Yesterday I stumbled upon an “horrible” bug in my code that triggered stack overflows, and no matter what I tried to pin-point it made it seem that the issue lied elsewhere than where I was looking for it… Moreover it seemed that the stack overflow happen after any piece of code…

It turns out that the issue was caused by a recursive drop call in a linked-list-like structure based on Rc.


The problem

Given a structure similar to the following:

struct Node <V : Default> (Rc<NodeData<V>>);

struct NodeData <V : Default> {
    value : V,
    next : Option<Node<V>>,
}

The default ops::Drop implementation would recurse through the linked structure, thus eventually triggering an stack overflow abort. (This happens for lists longer than ~40k elements.)

Therefore one should implement an alternative ops::Drop that would elide this issue.

The question

How would one efficiently implement an “iterative drop”, that eluded the recursive calls?


The proposed solution

My take on this is given in the following Rust playgroud snippet:

https://play.rust-lang.org/?gist=f9c325c8f09724c1485998779ec6413f&version=stable&mode=debug

(One can use DROP_ITERATIVE to enable or disable the functionality.)

Which features the following ops::Drop implementation:

impl <V : Default> ops::Drop for Node<V> {
    fn drop (&mut self) -> () {
        loop {
            // We get `Some(data)` if the RC's strong count is exactly 1, thus it will be dropped.
            let next = if let Some (data) = Rc::get_mut (&mut self.0) {
                // We try to extract the next node...
                // In doying so we need to swap the node internal data with some "dummy" one.
                let mut swap = NodeData { value : Default::default (), next : None };
                mem::swap (&mut swap, data);
                if let Some (next) = swap.next {
                    next
                } else {
                    return;
                }
            } else {
                // The underlying RC is used elsewhere, thus it won't be dropped.
                return;
            };
            // Behind the following assignment the following happens:
            // (1) `drop` will be called once more for the current value;
            // (2) `self` will be replaced with `next`, thus "eating" from the list one more step;
            *self = next;
        }
    }
}

The issue with the proposed solution

Unfortunately it seems that my implementation is not quite that efficient…

Trying to time the drop in the playground example yields comparable times for with and without the iterative drop, thus it suggests the implementation is quite efficient.

However when I plug it into my actual code (a Scheme interpreter, where the linked-list-like Node is actually part of a generic Value object) the efficiency drops almost 10 times…

The following are the links to my actual implementation:


Other alternative implementations?

Has anyone stumbled upon a similar issue before? Has anyone seen alternative implementations?

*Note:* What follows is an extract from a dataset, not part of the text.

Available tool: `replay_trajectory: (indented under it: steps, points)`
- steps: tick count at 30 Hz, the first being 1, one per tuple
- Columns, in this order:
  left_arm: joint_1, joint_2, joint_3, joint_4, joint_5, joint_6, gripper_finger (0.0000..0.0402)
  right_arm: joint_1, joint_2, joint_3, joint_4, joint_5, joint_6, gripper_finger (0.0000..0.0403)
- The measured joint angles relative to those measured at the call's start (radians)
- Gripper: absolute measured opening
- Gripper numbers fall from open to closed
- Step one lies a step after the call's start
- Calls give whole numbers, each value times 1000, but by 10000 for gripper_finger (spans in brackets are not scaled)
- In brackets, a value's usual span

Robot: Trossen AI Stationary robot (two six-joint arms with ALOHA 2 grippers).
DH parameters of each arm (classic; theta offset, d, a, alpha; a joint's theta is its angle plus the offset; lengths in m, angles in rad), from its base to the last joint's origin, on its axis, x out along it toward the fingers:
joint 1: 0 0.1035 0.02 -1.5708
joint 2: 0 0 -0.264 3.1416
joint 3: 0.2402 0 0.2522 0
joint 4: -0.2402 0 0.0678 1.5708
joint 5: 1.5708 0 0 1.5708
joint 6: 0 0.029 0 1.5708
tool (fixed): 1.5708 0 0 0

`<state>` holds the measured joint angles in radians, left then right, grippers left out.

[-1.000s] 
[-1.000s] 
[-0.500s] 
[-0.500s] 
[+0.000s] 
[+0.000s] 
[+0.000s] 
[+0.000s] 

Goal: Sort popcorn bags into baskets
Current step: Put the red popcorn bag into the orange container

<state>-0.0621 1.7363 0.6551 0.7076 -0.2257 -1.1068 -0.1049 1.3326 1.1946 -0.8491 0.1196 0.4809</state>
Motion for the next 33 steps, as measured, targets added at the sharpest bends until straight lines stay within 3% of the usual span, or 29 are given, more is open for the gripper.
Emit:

Someone on IRC pointed me to Rust’s LinkedList which implements such an iterative drop technique, however as LinkedList doesn’t use Rc, but instead manual memory management, it doesn’t seem to be directly applicable to the usecase of Rc-based linked structure.


Thanks for the help,
Ciprian.


#2

EDIT: Just double checking, but you did compile in release mode, didn’t you? Compiling in debug mode is slow as mentioned and takes 447ms, but using release mode drops 400,000 in 14.735ms.

For perspective, the naive implementation mentioned below (playground) consistently takes 23ms to drop a 400,000 element list.

Ignore the original comment, it sounds like the issue is not compiling in release mode.


I imagine this problem isn’t unique to Rust, seeing as linked lists are used all over the place in computer science. Normally you’d use a Box instead of Rc because an Rc introduces the possibility of reference cycles, which is a massive pain to work around.

The typical way you delete a list is by continuously popping items off the top until there’s nothing left. I’m not a fan of the Drop impl you posted earlier where it requires the type to implement Default. Instantiating a new V and swapping it in feels kinda weird.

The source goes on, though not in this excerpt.